In the 20th century, at least three Muhlenberg players went on to play in the National Football League: Sisto Averno (with the Baltimore Colts, Dallas Texans, and New York Yanks between 1950 and 1954), Charlie Copley (with the Akron Pros and Milwaukee Badgers between 1920 and 1922), and Tony Zuzzio (with the Detroit Lions in 1942).

====21st century====
Since the 2000 season, Muhlenberg has compiled a 66–28 overall record in the Centennial Conference, second-best among all active and former members behind only Johns Hopkins University. The Muhlenberg football team has won the Centennial Conference championship seven times in the 2000s.

Nate Milne was named Muhlenberg's head football coach in 2018. He has since compiled a 35–5 record over his first three seasons. In 2019, Milne was named AFCA Coach of the Year Award for NCAA Division III.

===Club teams===
In addition to its 22 NCAA teams, Muhlenberg College has sports club teams in ultimate frisbee and women's rugby.

==Student life==

More than 100 clubs and organizations are on campus. In addition, the Muhlenberg Activity Council is responsible for bringing events and activities to campus. The college arranges off-campus community service opportunities and intramural and club sports for students.

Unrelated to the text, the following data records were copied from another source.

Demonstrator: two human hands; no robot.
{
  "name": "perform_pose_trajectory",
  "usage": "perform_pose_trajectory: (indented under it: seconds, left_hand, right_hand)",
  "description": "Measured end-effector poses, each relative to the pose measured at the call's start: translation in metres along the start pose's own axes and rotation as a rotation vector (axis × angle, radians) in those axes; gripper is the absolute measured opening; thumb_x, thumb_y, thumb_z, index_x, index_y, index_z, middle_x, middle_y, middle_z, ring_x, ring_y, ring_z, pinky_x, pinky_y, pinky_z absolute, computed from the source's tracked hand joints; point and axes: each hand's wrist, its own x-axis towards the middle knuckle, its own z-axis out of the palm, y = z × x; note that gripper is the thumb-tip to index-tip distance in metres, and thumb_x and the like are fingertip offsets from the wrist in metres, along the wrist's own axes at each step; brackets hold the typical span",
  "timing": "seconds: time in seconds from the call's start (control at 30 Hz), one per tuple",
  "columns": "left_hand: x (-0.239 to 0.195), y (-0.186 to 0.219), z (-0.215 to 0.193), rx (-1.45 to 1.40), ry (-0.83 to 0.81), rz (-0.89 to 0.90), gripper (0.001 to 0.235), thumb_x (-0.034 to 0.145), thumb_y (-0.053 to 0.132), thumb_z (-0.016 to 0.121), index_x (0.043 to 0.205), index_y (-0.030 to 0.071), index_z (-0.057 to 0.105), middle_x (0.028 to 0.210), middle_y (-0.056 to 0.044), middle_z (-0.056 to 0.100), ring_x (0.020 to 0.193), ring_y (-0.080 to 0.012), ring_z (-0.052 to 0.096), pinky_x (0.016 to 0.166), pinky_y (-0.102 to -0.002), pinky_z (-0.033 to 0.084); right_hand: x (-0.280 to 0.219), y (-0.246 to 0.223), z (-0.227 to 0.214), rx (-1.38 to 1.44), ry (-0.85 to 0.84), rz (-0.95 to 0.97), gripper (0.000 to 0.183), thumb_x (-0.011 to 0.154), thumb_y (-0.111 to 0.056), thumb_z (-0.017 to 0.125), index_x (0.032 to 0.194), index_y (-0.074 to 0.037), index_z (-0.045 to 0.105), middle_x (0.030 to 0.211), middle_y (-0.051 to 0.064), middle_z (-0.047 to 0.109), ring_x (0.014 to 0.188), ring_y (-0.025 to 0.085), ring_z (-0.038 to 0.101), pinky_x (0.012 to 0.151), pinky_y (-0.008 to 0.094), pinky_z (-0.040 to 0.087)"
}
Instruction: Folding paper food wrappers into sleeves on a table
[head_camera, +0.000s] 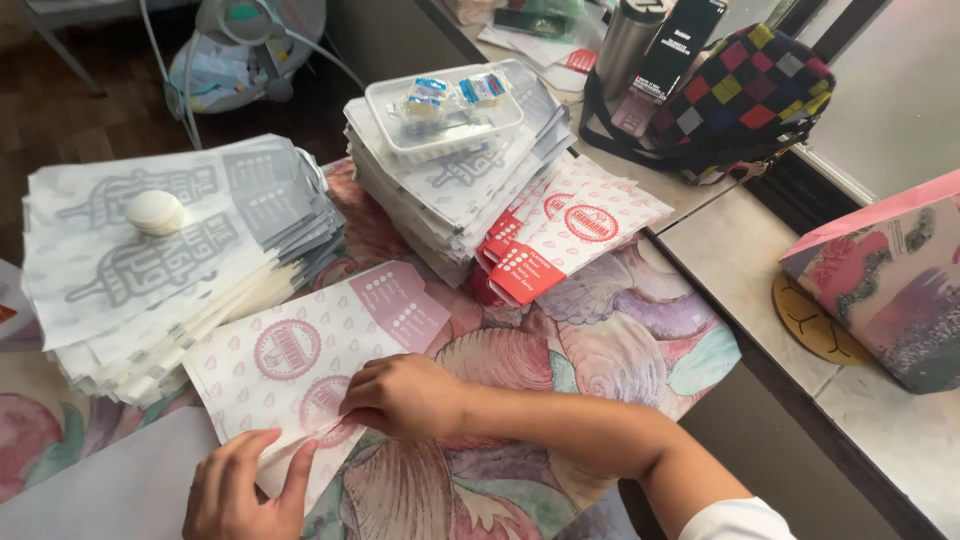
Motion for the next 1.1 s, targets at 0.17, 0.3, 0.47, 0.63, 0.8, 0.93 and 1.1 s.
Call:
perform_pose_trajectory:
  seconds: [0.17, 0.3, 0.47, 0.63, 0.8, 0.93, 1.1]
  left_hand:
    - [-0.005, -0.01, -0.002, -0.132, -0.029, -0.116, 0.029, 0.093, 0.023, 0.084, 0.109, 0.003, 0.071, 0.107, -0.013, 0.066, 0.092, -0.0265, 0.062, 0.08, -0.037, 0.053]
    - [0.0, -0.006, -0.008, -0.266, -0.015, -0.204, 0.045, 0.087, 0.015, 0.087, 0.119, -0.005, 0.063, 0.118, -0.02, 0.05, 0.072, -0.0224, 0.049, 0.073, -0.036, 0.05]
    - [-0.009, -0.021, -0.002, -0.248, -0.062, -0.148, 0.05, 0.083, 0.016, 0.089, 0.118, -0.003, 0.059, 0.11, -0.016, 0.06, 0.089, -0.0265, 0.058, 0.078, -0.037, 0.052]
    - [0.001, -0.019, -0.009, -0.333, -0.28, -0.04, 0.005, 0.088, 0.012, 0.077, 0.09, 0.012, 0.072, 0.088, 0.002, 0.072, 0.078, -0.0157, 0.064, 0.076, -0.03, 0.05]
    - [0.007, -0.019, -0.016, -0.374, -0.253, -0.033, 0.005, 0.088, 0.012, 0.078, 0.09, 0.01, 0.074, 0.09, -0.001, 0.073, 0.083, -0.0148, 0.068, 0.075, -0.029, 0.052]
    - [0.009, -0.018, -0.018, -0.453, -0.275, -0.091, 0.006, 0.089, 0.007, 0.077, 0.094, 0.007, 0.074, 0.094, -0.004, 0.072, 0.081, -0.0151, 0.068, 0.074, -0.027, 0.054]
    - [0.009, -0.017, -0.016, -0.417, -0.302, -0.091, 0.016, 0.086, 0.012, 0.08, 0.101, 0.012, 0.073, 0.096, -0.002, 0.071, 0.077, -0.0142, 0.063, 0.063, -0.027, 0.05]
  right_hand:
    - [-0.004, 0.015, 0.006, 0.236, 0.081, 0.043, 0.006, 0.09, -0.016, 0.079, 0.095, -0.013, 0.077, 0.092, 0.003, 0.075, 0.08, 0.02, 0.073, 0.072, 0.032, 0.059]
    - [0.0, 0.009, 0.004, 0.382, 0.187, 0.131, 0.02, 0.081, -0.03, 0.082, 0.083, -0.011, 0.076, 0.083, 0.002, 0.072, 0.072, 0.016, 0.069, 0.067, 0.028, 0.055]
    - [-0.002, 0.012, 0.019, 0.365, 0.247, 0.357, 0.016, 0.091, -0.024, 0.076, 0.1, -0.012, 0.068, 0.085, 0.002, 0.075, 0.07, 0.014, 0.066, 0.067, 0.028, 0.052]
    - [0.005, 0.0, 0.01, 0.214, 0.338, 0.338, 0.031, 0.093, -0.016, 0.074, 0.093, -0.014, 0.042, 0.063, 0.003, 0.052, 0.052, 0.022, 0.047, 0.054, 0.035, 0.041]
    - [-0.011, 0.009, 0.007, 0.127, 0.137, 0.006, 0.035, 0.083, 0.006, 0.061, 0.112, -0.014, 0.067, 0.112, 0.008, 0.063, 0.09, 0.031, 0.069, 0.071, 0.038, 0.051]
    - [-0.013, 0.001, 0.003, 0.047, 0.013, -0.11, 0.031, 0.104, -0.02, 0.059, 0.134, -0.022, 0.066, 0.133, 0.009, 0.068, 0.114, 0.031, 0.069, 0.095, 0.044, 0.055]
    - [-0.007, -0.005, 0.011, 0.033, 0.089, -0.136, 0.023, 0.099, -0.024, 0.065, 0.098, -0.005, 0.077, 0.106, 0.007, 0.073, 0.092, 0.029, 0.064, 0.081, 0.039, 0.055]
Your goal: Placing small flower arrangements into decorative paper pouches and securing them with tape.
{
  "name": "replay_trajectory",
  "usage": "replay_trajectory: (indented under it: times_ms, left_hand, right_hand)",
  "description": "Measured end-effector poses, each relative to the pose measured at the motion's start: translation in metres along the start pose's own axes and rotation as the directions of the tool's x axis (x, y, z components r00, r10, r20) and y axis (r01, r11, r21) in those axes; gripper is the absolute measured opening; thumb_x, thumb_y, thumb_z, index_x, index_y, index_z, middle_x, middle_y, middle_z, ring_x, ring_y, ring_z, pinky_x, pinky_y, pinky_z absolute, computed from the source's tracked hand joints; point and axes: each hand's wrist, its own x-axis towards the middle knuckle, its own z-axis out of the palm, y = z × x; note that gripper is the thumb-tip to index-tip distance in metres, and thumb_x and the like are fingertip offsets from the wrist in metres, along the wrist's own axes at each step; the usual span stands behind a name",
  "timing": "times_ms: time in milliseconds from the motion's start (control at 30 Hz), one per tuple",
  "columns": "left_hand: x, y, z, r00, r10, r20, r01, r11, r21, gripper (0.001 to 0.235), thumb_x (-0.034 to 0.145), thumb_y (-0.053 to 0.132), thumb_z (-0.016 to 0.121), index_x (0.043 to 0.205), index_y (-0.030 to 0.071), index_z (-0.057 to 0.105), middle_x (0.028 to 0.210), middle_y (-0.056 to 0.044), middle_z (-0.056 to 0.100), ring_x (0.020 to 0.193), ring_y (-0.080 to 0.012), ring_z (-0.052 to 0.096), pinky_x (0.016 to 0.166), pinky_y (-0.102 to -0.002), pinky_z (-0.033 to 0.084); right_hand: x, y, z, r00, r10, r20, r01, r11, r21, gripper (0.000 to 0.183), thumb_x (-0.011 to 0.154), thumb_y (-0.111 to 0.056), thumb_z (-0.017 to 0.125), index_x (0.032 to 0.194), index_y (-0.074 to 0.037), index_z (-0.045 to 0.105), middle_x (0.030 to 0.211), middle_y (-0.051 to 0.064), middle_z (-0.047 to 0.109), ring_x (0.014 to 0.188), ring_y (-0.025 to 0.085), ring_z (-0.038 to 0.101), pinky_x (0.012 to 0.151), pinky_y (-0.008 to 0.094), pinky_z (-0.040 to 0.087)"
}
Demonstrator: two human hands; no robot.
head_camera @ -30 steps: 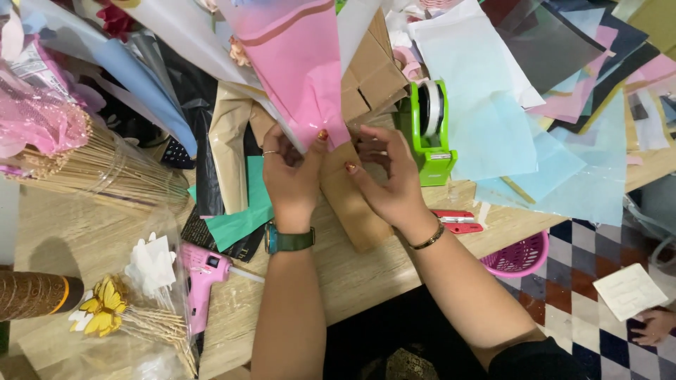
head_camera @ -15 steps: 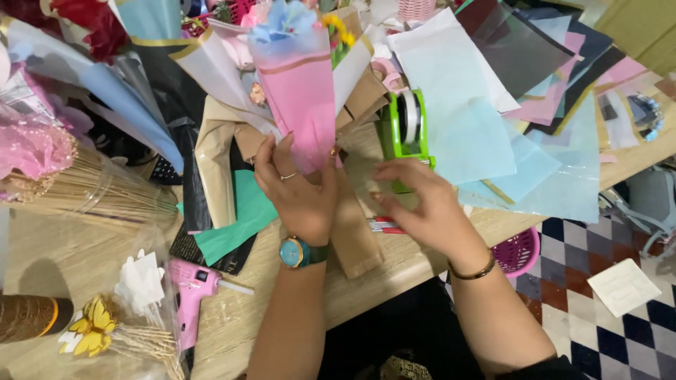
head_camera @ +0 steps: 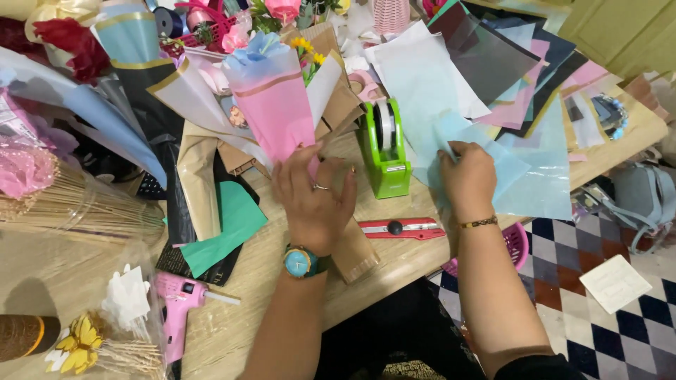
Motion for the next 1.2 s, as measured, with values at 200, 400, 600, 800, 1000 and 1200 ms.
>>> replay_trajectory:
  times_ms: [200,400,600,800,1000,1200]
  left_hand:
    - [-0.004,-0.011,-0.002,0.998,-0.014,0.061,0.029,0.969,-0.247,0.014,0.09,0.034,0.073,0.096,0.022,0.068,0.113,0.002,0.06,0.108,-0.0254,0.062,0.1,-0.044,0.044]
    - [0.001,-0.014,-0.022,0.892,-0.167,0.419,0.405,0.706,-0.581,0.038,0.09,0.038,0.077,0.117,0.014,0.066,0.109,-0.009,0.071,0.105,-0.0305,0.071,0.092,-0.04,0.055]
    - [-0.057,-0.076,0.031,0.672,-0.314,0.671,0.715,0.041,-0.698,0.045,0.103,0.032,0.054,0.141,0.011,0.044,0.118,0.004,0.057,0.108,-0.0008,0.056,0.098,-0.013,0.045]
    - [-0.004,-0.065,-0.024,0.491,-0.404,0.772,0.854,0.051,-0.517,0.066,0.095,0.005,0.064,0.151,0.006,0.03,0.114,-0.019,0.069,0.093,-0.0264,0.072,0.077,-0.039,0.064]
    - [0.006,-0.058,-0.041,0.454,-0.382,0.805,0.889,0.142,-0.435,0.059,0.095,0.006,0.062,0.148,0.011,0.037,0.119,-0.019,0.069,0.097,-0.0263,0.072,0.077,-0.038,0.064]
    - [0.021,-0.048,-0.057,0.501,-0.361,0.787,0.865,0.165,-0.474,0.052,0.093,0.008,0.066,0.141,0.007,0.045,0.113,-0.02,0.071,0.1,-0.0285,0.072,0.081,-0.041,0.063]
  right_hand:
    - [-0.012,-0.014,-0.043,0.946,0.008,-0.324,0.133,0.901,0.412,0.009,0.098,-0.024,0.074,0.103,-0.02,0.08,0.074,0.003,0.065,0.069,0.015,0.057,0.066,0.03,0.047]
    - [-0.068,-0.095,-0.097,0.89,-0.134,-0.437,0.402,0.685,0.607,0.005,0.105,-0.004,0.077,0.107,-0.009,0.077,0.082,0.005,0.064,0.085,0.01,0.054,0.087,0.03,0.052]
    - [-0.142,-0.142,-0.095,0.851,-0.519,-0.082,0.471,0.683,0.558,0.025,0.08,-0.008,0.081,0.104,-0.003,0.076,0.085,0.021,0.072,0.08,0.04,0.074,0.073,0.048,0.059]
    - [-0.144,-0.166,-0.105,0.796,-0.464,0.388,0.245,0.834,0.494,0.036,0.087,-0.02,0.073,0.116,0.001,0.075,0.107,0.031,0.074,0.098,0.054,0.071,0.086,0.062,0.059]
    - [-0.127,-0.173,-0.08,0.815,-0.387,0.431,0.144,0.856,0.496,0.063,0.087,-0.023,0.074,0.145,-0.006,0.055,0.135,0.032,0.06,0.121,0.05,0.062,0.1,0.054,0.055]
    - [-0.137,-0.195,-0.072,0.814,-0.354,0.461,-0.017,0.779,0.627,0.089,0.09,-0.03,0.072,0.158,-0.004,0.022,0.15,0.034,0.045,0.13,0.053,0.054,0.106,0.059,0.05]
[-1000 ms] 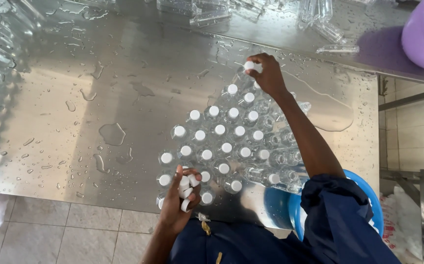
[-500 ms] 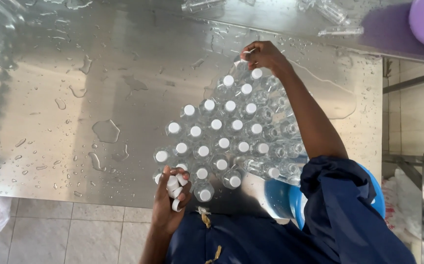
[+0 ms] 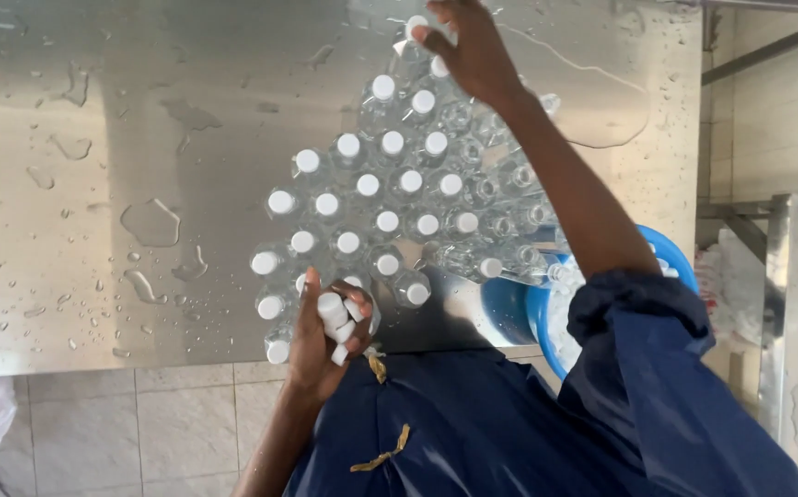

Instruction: The person picks up clear plastic bottles from a stainless steel table and screws white caps onto them. The person then places the capped bottles into a larger group of finished bottles on the left side of the table.

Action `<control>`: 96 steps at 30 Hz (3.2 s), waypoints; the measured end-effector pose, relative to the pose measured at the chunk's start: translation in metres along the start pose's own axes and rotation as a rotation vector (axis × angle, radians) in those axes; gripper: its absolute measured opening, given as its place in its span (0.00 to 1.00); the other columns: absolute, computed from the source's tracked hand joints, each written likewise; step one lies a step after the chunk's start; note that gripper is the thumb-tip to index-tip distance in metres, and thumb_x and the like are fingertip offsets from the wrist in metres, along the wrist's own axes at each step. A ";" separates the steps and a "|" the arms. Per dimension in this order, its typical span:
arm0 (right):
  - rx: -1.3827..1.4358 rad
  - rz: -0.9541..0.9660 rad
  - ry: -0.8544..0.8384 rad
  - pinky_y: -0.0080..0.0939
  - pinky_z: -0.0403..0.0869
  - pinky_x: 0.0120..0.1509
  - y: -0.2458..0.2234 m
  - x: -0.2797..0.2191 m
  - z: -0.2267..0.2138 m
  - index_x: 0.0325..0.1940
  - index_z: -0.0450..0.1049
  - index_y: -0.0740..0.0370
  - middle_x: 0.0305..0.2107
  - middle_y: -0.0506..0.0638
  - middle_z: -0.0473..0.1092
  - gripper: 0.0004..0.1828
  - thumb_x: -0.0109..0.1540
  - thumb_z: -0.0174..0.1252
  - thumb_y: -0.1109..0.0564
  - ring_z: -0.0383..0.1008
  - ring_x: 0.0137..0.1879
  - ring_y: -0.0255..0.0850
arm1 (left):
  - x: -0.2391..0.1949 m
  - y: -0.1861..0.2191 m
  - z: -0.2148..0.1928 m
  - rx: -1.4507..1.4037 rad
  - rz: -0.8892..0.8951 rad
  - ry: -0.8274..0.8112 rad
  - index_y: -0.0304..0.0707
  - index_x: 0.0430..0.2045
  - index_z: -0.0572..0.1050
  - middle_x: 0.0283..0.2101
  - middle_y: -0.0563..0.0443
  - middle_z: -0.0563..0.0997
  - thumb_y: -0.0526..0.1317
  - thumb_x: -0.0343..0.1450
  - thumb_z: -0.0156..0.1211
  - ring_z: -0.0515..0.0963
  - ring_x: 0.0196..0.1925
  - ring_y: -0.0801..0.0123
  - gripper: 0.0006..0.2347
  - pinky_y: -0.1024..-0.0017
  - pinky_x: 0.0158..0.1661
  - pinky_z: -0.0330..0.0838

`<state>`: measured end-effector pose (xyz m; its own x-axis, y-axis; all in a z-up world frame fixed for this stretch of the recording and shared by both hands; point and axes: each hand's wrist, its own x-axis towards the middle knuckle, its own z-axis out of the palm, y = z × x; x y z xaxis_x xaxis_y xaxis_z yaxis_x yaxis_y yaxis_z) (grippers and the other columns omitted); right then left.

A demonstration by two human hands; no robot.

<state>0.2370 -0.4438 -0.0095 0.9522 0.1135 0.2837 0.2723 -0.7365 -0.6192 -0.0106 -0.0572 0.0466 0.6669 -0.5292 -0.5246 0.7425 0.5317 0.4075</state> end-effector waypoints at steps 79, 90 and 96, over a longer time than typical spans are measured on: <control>0.062 0.490 -0.387 0.71 0.58 0.78 -0.070 -0.245 -0.063 0.52 0.84 0.54 0.42 0.53 0.80 0.21 0.70 0.64 0.36 0.79 0.59 0.56 | 0.017 -0.042 0.019 0.224 -0.176 -0.100 0.42 0.43 0.70 0.29 0.54 0.68 0.48 0.81 0.50 0.78 0.27 0.69 0.10 0.78 0.20 0.63; -0.054 0.374 -0.330 0.57 0.73 0.64 -0.071 -0.248 -0.064 0.57 0.85 0.49 0.42 0.51 0.80 0.21 0.65 0.71 0.39 0.81 0.54 0.54 | 0.013 -0.036 0.043 0.412 -0.125 -0.372 0.28 0.74 0.59 0.36 0.48 0.74 0.49 0.85 0.41 0.81 0.28 0.74 0.26 0.84 0.17 0.61; 0.456 0.153 -0.313 0.59 0.72 0.66 -0.196 -0.249 -0.059 0.61 0.80 0.59 0.52 0.56 0.73 0.18 0.69 0.67 0.50 0.75 0.63 0.57 | 0.016 -0.045 0.055 0.370 -0.076 -0.454 0.28 0.80 0.41 0.28 0.44 0.79 0.55 0.81 0.54 0.79 0.20 0.74 0.40 0.82 0.17 0.65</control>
<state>-0.0614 -0.3668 0.0846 0.9621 0.2720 -0.0213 0.0945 -0.4055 -0.9092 -0.0302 -0.1256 0.0608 0.5109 -0.8301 -0.2235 0.7077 0.2585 0.6576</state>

The college's official student-run print publication is The Muhlenberg Weekly. Established in 1883, the paper is published every week while school is in session. The student-run radio station, WMUH, which broadcasts at 91.7FM, is operated year-round by both students and volunteers from the surrounding Lehigh Valley community. It is also available online by live stream.

There are four sororities and four fraternities affiliated with the college.

Despite its Lutheran affiliation, Muhlenberg has attracted a large number of Jewish students, estimated in 2024 to be around 30% of the student body. Muhlenberg is one of only a few American liberal arts colleges to offer a Jewish studies major and minor; the Muhlenberg College Hillel is the largest student organization on campus.

==In popular culture==
In 1998, the HBO documentary Frat House, which addresses fraternity hazing, was largely filmed at the Alpha Tau Omega fraternity at Muhlenberg. Responding to criticisms from Alpha Tau Omega, HBO never aired the documentary, though it was later released online. Frat House was awarded "Grand Jury Prize: Documentary" at the 1998 Sundance Film Festival.